I have been getting the hoses made up at, also know as Unimaster, Roger at Unimaster has been a great help, even coming to visit with a few words of wisdom!

Friday, 10 September 2010

Manifolds are prepared for installation

The manifolds have been capped with my CNC cut 4 way cetop 3 blanking plates and the fittinggs have been torqued up ready for installation to the chassis. The blanking plates are 5mm 6063 Aluminium with nitrile O rings fitted in recesses on the mounting face. we will be able to run the system with these blanking plates in place until we have the valves to fit.

Wednesday, 25 August 2010


Now I'm getting into the CAN bus I can really see the benefits, actually I could always see the benefits, I just couldn't find a free block of time to tackle the learning curve. Anyway, I have also added CAN connectivity to the ECU, again I had already designed in the necessary hardware, so all that was need was to add the firmware to the dsPIC code. Having the ECU on a CAN bus is going to be really useful, as it means I can tell the HexEngine when the Engine is running, and when the system is at pressure, or for example when the Engine is about to power off due to loss of oil pressure! For testing purposes I added a page to the VIC-E Control utility to display the engine status.

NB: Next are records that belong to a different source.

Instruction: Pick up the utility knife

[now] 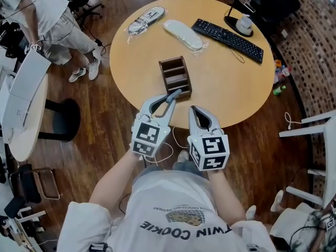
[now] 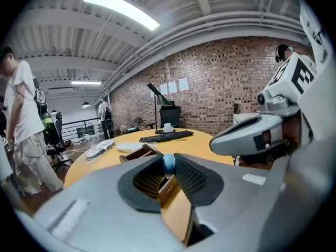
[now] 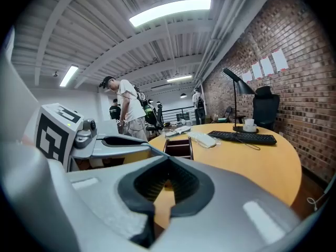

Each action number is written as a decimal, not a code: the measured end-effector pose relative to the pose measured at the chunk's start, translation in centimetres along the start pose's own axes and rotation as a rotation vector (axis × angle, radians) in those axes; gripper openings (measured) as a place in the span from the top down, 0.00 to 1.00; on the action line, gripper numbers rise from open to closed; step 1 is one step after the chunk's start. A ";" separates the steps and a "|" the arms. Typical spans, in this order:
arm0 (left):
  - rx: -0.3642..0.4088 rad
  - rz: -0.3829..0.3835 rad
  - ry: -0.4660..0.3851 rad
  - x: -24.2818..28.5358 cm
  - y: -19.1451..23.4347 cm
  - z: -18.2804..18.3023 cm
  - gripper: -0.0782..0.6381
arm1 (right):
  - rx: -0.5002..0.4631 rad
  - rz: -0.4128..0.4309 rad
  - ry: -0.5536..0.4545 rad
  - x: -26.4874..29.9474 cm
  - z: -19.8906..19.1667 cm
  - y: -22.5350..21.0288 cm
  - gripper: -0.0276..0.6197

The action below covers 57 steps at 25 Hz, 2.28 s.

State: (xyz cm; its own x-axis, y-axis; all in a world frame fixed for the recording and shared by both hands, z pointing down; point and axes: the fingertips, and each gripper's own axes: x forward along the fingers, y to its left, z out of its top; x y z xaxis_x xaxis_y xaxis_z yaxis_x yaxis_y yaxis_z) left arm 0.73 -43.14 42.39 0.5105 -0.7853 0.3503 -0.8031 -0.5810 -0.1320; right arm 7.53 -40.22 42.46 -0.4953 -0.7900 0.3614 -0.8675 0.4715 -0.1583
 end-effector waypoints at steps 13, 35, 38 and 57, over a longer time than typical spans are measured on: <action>-0.180 -0.042 -0.078 -7.3 -1.5 1.1 0.79 | -0.008 -0.064 -0.063 -4.0 0.8 5.4 0.96; -0.265 -0.093 -0.122 -22.9 -6.4 -2.4 0.79 | -0.009 -0.146 -0.105 -13.1 -2.7 18.6 0.96; -0.270 -0.087 -0.115 -24.7 -7.3 -2.9 0.79 | -0.008 -0.159 -0.110 -14.8 -3.5 19.8 0.96; -0.242 -0.076 -0.096 -31.2 -18.9 -3.6 0.79 | -0.005 -0.147 -0.131 -26.1 -8.2 21.1 0.96</action>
State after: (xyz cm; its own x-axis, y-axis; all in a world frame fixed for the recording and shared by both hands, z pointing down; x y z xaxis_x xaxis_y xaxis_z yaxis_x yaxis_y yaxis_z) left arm -1.13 -6.93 37.34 0.5900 -0.7646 0.2593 -0.8053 -0.5803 0.1213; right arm 2.56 -6.44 37.22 -0.3649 -0.8948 0.2573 -0.9310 0.3488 -0.1075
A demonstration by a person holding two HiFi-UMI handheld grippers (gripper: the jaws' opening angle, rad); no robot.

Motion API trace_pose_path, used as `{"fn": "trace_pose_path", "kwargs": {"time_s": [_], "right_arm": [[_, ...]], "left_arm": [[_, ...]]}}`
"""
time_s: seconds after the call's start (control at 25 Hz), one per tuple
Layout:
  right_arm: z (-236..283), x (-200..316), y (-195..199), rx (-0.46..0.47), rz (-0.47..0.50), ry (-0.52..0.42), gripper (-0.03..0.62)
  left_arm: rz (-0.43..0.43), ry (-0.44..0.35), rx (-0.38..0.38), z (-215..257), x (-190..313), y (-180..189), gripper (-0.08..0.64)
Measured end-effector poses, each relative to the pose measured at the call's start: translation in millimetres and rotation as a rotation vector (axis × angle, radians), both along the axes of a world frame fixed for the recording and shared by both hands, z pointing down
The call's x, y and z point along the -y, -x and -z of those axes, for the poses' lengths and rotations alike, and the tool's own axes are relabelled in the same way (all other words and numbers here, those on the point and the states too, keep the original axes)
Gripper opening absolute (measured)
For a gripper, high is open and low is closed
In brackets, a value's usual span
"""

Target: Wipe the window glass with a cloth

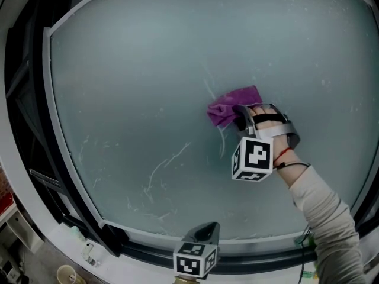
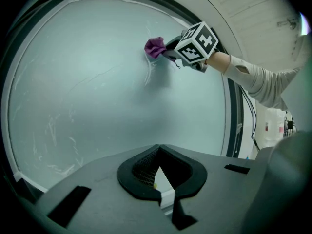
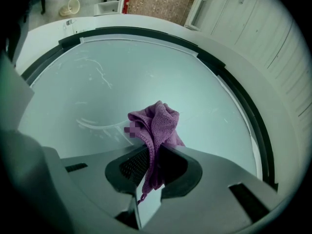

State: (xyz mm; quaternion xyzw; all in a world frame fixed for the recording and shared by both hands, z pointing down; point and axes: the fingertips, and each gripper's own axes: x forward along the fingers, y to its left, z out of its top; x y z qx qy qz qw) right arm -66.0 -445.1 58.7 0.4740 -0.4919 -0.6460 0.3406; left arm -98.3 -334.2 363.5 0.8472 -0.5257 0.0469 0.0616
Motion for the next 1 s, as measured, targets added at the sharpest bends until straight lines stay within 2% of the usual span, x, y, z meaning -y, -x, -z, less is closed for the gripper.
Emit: {"fn": "trace_pose_path", "kwargs": {"time_s": [1.0], "right_arm": [[-147,3,-16,0.071,0.029,0.223,0.052]], "left_arm": [[0.030,0.024,-0.002,-10,-2,0,0.005]]}}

My last CAN hurdle, which no doubt will be the hardest is to get the Peak PC104 CAN card I have ordered installed and operational within the HexEngine Linux system.. this no doubt like all things Linux too me will not be as simple as one might hope. But for now its off to France for a long weekend break.

Tuesday, 24 August 2010

The CANBus Plunge!

After spending some time trying to get the communications running better on the valve controller boards (VIC-E) which were using a RS485 multi-drop serial bus at 921600bps, and my own protocol, I finally took the plunge and switched to using a CAN bus. I had made the pcbs with the necessary CAN hardware, so it was just a case of getting my head around the CAN bus protocol and deciding how I was going to use it on the Mantis.

I ordered up a USB CAN converter, a pretty cheap unit from (Blue device in picture above). Then I re-programmed one of the VIC-E units to simply transmit a message on the bus. It wasn't long before I had some satisfactory results, and after spending the rest of last week and the weekend working on the CAN / VIC-E conversion its pretty much done.To simplify things, I have left the configuration of VIC-E under RS485 control, and the position and feedback via CAN. This means that to change PID settings I plug in a USB to 485 converter to the VIC-E, change settings and can test the output result by driving the valve through the CAN bus interface.

I have written a new windows application to control the valves via the CAN bus, and changed the existing windows app that usees the RS485 bus for configuration.